(Data shown):
= = = =

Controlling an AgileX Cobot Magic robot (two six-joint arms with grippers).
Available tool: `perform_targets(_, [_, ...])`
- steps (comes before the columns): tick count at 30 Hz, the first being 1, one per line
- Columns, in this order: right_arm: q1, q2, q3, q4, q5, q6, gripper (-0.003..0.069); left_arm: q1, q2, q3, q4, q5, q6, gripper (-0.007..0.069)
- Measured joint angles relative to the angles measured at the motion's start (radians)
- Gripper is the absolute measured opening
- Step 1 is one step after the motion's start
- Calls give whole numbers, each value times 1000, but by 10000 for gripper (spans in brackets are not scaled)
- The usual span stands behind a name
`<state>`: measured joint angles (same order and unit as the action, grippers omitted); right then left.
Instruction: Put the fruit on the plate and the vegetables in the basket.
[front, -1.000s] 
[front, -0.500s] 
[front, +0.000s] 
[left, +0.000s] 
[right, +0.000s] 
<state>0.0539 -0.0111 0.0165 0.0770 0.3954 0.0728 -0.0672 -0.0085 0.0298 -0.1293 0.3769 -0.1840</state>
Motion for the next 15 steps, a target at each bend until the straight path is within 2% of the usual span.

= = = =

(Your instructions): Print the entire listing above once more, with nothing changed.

(Solution to the exercise):
Controlling an AgileX Cobot Magic robot (two six-joint arms with grippers).
Available tool: `perform_targets(_, [_, ...])`
- steps (comes before the columns): tick count at 30 Hz, the first being 1, one per line
- Columns, in this order: right_arm: q1, q2, q3, q4, q5, q6, gripper (-0.003..0.069); left_arm: q1, q2, q3, q4, q5, q6, gripper (-0.007..0.069)
- Measured joint angles relative to the angles measured at the motion's start (radians)
- Gripper is the absolute measured opening
- Step 1 is one step after the motion's start
- Calls give whole numbers, each value times 1000, but by 10000 for gripper (spans in brackets are not scaled)
- The usual span stands behind a name
`<state>`: measured joint angles (same order and unit as the action, grippers omitted); right then left.
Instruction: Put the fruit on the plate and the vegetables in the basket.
[front, -1.000s] 
[front, -0.500s] 
[front, +0.000s] 
[left, +0.000s] 
[right, +0.000s] 
<state>0.0539 -0.0111 0.0165 0.0770 0.3954 0.0728 -0.0672 -0.0085 0.0298 -0.1293 0.3769 -0.1840</state>
Motion for the next 15 steps, a target at each bend until the straight path is within 2% of the usual span.

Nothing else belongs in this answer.